Somalie : De violents affrontements secouent Mogadiscio sur fond de crise politique
De violents combats ont éclaté dans la nuit du mercredi 3 au jeudi 4 juin dans la capitale somalienne, Mogadiscio, marquant une nouvelle escalade des tensions entre le gouvernement et l’opposition. Des tirs nourris ont résonné dans plusieurs quartiers de la ville jusqu’en milieu de matinée, tandis que d’épais nuages de fumée étaient visibles au-dessus de la capitale.

Dans un communiqué, la police somalienne a annoncé avoir mené une vaste opération de sécurité visant à neutraliser des « milices lourdement armées » accusées d’avoir lancé des attaques au mortier contre certains secteurs de la ville. Selon les autorités, cette opération était sur le point de s’achever jeudi matin. Les affrontements ont notamment été signalés aux abords des résidences de l’ancien président Sharif Sheikh Ahmed et de l’ancien Premier ministre Hassan Ali Khaire. Ce dernier a affirmé qu’il participait à une réunion avec des chefs de clans lorsque les forces gouvernementales ont tenté de l’éliminer. Il a également fait état de victimes, sans toutefois fournir de bilan précis. De son côté, le ministre somalien de la Défense, Ahmed Moallim Fiqi, a accusé Hassan Ali Khaire d’avoir tenté de renverser le gouvernement en mobilisant une milice armée. La veille, les autorités avaient déjà dénoncé des attaques menées par ce groupe contre un poste de police de la capitale. Ces violences interviennent dans un contexte de fortes tensions politiques qui perdurent depuis plusieurs mois. Une manifestation de l’opposition était d’ailleurs prévue ce jeudi dans les rues de Mogadiscio.

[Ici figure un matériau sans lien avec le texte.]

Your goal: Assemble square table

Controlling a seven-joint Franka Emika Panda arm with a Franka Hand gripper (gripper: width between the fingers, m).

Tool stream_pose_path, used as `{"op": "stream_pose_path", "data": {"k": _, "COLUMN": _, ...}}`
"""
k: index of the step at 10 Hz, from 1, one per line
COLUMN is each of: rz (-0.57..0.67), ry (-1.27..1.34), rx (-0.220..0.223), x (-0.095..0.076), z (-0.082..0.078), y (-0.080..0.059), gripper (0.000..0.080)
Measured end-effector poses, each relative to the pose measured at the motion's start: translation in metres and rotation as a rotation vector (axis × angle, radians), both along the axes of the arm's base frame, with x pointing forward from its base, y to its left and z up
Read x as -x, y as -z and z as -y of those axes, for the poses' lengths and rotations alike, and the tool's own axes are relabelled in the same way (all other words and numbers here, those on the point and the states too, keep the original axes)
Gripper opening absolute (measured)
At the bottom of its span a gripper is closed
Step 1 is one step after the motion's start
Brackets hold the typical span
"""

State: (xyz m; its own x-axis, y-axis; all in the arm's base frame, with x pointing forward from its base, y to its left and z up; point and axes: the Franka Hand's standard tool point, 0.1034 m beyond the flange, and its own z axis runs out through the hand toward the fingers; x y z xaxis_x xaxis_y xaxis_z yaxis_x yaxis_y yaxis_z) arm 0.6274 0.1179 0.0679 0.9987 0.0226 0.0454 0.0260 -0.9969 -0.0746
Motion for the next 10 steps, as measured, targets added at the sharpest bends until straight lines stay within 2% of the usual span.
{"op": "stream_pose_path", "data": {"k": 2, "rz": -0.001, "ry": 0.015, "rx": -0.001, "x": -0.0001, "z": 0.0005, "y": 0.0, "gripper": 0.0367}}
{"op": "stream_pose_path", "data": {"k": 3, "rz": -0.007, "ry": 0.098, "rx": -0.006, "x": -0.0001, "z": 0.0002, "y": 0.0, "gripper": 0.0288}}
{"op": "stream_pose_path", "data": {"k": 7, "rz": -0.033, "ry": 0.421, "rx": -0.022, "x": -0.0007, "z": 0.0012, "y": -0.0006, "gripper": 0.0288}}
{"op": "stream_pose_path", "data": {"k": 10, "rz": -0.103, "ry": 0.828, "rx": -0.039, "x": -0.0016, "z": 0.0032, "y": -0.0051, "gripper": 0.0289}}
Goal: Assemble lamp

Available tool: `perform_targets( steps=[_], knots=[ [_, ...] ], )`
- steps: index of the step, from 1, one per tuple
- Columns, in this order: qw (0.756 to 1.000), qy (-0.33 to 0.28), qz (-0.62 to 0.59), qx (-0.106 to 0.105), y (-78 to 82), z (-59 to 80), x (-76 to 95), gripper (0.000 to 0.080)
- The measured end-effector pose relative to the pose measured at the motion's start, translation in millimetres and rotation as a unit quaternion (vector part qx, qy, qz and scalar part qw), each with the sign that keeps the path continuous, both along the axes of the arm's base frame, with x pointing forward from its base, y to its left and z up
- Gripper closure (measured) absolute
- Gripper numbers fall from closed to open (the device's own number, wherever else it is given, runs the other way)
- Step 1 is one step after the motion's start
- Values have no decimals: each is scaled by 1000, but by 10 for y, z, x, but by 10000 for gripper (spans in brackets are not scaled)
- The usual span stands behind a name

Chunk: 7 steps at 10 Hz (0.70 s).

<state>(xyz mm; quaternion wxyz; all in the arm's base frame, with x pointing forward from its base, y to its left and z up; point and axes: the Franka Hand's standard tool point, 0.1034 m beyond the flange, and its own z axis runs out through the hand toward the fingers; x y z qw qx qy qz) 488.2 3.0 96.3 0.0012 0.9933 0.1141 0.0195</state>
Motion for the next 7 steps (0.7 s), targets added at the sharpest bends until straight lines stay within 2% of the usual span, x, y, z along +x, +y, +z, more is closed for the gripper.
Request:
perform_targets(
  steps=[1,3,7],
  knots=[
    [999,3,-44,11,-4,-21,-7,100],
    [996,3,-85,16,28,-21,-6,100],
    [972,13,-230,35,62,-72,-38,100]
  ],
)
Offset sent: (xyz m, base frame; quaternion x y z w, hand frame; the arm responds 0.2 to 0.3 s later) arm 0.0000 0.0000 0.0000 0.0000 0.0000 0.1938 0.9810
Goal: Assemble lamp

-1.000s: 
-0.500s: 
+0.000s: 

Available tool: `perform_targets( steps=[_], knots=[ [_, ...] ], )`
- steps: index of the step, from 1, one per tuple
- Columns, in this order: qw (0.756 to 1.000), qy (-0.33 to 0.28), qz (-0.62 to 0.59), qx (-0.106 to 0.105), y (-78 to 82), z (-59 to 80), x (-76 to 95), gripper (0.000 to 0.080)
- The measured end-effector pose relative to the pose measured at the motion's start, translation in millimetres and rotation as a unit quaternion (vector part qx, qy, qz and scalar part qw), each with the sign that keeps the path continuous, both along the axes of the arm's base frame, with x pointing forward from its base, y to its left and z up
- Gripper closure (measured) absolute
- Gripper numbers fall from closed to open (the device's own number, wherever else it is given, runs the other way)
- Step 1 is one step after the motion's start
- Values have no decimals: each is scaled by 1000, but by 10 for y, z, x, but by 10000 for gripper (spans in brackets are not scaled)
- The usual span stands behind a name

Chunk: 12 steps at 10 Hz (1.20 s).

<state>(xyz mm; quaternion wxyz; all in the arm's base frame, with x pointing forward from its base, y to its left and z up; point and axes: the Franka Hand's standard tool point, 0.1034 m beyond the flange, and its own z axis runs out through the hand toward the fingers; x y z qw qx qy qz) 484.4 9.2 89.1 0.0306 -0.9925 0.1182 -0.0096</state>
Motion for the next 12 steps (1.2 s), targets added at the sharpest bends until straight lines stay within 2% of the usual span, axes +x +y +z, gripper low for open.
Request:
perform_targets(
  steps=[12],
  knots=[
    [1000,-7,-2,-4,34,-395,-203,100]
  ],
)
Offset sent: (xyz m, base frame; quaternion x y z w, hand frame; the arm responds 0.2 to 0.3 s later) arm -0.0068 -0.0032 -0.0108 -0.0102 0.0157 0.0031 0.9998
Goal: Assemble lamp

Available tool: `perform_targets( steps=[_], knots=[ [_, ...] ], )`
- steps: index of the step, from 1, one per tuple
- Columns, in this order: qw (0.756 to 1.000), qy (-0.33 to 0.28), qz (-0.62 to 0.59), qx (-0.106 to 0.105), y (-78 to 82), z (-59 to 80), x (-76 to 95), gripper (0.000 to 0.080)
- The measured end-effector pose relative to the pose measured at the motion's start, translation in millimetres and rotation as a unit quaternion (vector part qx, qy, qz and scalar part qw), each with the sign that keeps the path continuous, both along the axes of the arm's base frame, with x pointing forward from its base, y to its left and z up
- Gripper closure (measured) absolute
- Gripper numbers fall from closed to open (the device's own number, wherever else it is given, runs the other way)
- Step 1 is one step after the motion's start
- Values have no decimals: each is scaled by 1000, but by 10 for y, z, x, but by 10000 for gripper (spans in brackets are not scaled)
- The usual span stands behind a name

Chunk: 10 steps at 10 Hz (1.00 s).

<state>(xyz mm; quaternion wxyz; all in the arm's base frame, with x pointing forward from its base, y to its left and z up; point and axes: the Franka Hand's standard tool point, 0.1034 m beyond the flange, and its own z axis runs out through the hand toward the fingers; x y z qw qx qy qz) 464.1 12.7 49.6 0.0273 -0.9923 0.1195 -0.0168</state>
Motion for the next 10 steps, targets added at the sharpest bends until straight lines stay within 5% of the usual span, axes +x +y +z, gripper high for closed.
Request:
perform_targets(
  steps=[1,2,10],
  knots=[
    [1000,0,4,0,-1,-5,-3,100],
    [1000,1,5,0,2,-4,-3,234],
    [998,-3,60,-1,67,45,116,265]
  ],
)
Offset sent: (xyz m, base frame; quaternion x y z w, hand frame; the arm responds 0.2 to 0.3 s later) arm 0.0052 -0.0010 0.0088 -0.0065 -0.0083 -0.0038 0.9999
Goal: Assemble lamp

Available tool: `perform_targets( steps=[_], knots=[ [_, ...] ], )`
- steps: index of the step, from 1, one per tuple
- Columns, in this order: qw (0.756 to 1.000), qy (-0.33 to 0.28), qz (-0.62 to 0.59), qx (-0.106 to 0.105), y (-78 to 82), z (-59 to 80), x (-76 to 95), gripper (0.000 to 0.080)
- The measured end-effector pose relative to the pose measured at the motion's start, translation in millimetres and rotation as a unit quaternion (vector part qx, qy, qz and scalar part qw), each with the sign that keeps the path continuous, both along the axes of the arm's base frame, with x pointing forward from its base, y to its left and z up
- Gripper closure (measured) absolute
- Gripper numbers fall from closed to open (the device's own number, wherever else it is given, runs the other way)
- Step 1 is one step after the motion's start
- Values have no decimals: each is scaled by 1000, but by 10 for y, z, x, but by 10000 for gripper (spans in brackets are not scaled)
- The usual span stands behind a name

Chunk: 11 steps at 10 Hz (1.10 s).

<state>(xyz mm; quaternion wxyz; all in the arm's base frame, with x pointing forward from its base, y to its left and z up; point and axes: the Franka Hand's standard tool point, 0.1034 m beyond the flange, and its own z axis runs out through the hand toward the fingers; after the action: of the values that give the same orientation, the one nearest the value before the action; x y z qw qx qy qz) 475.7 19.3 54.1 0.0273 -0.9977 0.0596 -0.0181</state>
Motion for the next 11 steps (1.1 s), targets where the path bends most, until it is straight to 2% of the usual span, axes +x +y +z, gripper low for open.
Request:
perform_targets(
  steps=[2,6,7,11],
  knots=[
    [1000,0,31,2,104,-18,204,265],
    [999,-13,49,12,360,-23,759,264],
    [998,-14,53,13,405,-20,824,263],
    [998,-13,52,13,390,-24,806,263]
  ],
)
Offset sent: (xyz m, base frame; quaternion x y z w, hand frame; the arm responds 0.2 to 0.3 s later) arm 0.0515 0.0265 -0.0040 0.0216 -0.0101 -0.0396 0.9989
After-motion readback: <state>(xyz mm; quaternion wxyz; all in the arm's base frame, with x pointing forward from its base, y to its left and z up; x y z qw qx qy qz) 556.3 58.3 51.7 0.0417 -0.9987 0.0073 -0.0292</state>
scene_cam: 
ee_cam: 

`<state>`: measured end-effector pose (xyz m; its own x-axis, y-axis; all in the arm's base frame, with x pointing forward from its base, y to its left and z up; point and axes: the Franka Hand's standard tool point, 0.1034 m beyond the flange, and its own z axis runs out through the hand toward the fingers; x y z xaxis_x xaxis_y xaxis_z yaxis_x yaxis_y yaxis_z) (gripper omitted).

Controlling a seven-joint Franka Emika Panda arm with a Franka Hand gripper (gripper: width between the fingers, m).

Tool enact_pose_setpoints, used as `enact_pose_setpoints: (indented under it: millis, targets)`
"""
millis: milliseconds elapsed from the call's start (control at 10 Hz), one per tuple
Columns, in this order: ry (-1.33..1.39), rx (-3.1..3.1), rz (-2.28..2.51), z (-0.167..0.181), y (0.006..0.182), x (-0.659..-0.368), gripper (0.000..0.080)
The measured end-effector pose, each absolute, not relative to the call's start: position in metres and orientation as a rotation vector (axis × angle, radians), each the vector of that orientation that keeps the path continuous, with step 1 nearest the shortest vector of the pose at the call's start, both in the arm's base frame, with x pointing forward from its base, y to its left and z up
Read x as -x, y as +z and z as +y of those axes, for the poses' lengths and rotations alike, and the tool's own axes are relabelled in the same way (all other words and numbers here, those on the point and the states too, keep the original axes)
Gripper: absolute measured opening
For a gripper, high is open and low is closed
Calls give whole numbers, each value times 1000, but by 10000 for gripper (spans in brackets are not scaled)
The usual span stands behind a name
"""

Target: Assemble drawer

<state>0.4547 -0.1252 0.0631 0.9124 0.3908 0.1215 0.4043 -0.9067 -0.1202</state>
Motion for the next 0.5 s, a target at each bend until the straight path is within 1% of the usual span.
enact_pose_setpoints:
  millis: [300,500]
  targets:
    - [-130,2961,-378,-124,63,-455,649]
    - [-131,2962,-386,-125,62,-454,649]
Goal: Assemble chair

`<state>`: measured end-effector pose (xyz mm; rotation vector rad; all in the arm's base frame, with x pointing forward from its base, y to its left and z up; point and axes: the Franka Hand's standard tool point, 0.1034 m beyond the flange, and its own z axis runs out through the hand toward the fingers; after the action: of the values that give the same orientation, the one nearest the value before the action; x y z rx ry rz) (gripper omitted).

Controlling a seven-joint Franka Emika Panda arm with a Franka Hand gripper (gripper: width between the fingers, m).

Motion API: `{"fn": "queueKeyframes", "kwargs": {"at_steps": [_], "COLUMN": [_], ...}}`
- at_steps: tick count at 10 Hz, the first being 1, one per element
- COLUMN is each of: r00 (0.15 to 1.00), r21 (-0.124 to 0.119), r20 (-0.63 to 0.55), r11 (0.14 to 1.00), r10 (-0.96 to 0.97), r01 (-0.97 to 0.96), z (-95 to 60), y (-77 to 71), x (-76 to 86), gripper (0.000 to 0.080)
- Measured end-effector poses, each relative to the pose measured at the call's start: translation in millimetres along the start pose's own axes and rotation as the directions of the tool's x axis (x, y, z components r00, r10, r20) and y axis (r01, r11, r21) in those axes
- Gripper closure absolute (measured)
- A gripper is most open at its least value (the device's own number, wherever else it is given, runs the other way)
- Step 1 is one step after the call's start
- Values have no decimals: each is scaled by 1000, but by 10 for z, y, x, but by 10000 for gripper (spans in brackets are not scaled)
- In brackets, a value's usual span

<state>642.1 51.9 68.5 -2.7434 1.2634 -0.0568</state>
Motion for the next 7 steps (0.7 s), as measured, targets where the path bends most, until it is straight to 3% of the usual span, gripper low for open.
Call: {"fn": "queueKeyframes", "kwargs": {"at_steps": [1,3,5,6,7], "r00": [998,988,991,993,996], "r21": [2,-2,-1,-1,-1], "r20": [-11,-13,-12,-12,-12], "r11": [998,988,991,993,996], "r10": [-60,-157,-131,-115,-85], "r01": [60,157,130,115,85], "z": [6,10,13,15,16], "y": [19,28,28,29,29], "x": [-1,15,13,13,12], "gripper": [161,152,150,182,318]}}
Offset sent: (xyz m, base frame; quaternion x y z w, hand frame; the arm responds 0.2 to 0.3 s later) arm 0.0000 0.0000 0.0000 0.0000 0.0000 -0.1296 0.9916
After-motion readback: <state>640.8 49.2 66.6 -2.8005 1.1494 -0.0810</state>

Au cœur du différend figure la réforme constitutionnelle adoptée en mars dernier sous l’impulsion du président Hassan Cheikh Mohamoud. Cette réforme instaure le suffrage universel et porte la durée du mandat présidentiel de quatre à cinq ans, repoussant ainsi de facto l’échéance de la fin du mandat du chef de l’État. L’opposition critique vivement ces changements, estimant qu’ils renforcent excessivement le pouvoir présidentiel. L’introduction du suffrage universel constitue également une rupture majeure avec le système politique somalien actuel, fondé sur une représentation indirecte où les chefs de clans désignent les membres du Parlement. Alors que les autorités et l’opposition se rejettent mutuellement la responsabilité des violences, la situation demeure particulièrement tendue dans la capitale, faisant craindre une aggravation de la crise politique et sécuritaire dans le pays, rapporte Rfi.